Unlike the other DREAMING writers, Kiernan was artistically unable to focus upon the many different aspects and styles of the Dreaming. Her morbid, un-inspiring work went against everything that THE DREAMING had tried to represent. Gaiman took pains to try and describe the Dreaming in its entirety, and tried to make sure that the Dreaming reflected individual desires.

In contrast, Caitlin R. Kiernan's chief contribution to the Dreaming was the creation of a weak character called Echo. Echo was originally a transvestite who killed mainly little boys (or the occasional young man) and stole their eyes to please his blind lover, Gabriel (THE DREAMING #17). Kiernan tried to manipulate the comic so that her murderous child-molester would appear to be some kind of anti-hero and the star of the show. She had Echo die, then gave him refuge in the Dreaming, turned him into a real woman and allowed her to become a nightmare. Literally.

Kiernan was obsessed with Echo and THE DREAMING suffered because of it. The book only lasted for 60 issues, and Kiernan wrote 35. Out of these 35 issues, less than ten do not feature Echo. Out of these ten issues, more than five of them are connected to Echo in some indirect way.

As a result of this decision to focus on a single character, complaints from concerned readers flooded in, but Kiernan remained unrepentant. At one point, as far as Vertigo was concerned, it seemed Kiernan could do no wrong. During her tenure, she also wrote a comic entitled, THE GIRL WHO WOULD BE DEATH (1998).

The book may have sold well for Vertigo, but I don't think the success was due to Kiernan's meagre talents, but because the story was supposedly based on SANDMAN-related character, who, much to the annoyance of anyone who actually bought the book, did not actually feature in it. It was instead another showcase for Kiernan to wallow in her favourite genre at the expense of a good story.

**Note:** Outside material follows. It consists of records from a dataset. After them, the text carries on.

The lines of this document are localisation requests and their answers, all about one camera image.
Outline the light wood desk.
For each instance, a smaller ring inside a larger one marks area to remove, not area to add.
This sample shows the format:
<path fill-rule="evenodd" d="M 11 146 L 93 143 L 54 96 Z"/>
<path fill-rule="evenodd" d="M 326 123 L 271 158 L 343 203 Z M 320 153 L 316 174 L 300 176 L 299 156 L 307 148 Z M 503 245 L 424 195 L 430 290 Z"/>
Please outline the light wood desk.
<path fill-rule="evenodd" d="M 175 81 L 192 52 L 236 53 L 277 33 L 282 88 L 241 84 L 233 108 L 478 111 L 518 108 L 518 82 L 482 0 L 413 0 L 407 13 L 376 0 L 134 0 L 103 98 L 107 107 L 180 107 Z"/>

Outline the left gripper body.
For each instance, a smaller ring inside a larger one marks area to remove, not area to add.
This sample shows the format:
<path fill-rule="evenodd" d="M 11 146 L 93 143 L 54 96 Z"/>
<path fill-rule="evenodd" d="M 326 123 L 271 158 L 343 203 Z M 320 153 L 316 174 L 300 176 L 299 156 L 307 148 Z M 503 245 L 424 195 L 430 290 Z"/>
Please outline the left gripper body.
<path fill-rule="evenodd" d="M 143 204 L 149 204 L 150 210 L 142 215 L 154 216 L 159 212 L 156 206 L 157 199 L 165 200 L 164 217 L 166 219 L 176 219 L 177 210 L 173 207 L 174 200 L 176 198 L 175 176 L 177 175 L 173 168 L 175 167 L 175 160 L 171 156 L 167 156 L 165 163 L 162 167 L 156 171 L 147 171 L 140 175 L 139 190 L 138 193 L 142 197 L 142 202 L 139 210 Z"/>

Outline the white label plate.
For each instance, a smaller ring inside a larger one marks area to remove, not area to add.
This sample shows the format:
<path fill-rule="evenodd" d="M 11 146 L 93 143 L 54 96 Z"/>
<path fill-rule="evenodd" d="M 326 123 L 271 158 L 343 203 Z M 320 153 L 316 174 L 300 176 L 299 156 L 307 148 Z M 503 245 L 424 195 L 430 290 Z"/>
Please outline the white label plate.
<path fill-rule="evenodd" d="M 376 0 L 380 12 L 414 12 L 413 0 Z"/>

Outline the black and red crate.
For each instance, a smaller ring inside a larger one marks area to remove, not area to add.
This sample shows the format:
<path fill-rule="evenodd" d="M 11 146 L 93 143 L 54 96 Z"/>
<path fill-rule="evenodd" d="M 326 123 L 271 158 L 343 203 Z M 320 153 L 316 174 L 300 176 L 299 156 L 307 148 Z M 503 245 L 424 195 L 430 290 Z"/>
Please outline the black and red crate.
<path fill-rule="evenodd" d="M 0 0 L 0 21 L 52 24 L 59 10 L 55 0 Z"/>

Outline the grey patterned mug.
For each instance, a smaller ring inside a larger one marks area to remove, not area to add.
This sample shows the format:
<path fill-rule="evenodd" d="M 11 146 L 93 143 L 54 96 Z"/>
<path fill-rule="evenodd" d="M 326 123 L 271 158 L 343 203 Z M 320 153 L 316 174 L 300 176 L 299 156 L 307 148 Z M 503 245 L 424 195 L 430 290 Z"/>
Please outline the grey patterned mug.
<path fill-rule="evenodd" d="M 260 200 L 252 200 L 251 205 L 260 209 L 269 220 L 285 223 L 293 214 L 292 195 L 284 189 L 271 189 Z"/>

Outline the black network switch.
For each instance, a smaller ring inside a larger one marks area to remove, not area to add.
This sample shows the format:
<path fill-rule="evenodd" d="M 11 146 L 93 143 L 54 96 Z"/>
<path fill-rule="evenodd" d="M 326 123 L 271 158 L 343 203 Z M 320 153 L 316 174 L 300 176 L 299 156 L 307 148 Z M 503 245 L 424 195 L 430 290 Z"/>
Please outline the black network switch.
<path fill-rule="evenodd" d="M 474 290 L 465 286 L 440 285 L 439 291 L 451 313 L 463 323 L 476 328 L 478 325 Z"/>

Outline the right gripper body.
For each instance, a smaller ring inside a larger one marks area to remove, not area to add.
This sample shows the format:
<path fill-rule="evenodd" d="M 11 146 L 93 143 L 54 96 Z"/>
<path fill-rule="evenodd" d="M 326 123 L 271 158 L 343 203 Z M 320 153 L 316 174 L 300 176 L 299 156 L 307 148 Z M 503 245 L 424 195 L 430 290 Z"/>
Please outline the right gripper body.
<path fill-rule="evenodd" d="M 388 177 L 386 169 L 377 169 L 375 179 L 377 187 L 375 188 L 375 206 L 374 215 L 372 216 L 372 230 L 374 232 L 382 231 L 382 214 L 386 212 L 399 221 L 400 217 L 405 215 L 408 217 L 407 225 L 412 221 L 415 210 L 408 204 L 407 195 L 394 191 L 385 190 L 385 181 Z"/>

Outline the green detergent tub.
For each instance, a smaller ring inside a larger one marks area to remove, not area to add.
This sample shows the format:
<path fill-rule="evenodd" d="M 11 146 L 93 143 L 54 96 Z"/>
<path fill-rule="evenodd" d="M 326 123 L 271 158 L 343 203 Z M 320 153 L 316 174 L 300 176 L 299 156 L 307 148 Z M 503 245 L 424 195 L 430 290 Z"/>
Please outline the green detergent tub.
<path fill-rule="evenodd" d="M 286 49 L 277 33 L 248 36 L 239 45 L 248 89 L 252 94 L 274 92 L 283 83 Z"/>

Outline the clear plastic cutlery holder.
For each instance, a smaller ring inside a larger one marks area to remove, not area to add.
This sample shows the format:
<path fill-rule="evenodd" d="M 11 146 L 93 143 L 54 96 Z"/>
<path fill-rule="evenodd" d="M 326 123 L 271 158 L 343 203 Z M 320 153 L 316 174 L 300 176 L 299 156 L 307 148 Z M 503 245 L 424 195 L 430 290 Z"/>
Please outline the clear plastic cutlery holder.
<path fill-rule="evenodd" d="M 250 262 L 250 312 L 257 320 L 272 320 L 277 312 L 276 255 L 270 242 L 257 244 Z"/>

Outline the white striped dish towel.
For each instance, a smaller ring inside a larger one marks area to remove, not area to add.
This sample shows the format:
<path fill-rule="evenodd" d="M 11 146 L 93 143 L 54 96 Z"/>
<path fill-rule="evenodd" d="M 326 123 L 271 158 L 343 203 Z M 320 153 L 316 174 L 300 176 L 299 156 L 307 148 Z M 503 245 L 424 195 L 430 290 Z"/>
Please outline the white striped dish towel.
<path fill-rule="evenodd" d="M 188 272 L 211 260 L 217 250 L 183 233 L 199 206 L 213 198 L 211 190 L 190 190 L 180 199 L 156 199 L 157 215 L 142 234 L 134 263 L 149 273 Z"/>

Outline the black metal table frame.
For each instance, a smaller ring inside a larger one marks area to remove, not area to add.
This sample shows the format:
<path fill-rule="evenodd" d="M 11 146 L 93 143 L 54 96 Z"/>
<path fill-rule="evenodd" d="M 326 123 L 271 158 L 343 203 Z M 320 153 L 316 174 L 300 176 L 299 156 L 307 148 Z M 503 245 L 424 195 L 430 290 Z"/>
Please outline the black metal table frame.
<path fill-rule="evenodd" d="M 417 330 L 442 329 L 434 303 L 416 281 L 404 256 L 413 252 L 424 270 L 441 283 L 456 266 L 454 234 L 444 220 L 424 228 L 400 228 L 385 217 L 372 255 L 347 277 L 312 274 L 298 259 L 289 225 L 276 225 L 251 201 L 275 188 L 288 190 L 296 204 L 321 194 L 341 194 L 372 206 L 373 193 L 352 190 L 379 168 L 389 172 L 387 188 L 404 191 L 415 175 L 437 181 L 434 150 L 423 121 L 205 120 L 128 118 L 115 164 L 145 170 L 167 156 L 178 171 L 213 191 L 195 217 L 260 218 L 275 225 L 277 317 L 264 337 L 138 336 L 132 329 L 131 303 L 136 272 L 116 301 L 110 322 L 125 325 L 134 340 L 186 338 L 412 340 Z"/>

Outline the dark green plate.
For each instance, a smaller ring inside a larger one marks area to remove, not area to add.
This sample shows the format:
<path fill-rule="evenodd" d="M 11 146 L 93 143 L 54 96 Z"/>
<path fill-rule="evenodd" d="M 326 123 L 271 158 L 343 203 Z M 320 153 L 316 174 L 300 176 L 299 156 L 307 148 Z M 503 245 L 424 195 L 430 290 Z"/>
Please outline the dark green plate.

Like THE DREAMING, THE GIRL WHO WOULD BE DEATH was nothing more than another showcase opportunity for Kiernan to wallow in her favourite genre at the expense of a decent story. When she was not writing about Echo, Kiernan introduced to the Dreaming other drab characters connected to THE GIRL WHO WOULD BE DEATH. Rather than create a decent literary work, she turned THE DREAMING into a hollow, self-referential one-woman publicity wagon. As stated earlier, THE DREAMING ended at issue 60, but it was supposed to be a longer running series. It was presumably cancelled due to a less than stellar performance. This notion is reinforced by the fact that, in issue 50, Kiernan wrote a letter stating that she was looking forwards to writing up to issue 100. There were no indications whatsoever that THE DREAMING was to end until a small notice appeared in issue 56.

Today, Vertigo is releasing several new titles to follow on from SANDMAN, such as LUCIFER and THE DEAD BOY DETECTIVES. All of these titles combined are designed to do exactly what THE DREAMING was supposed to do: explore the Dreaming through the means of different writers and artists. Vertigo editor Shelly Bond writes, "This new conceit allows a diverse array of writers and artists to capture the very essence of the SANDMAN mystique and let loose into uncharted arenas." (THE DREAMING #60)

Now I wonder, where I've heard that before?

Correction: On original publication this essay contained a quote from Neil Gaiman that was used to suggest Mr Gaiman had not been fully consulted on developments in THE DREAMING. We have since been informed that this was not the case, and that the quote came from an inaccurate source. The article has since been corrected. We apologise for the error.

Roxane Grant is a Literature Masters student at Essex University.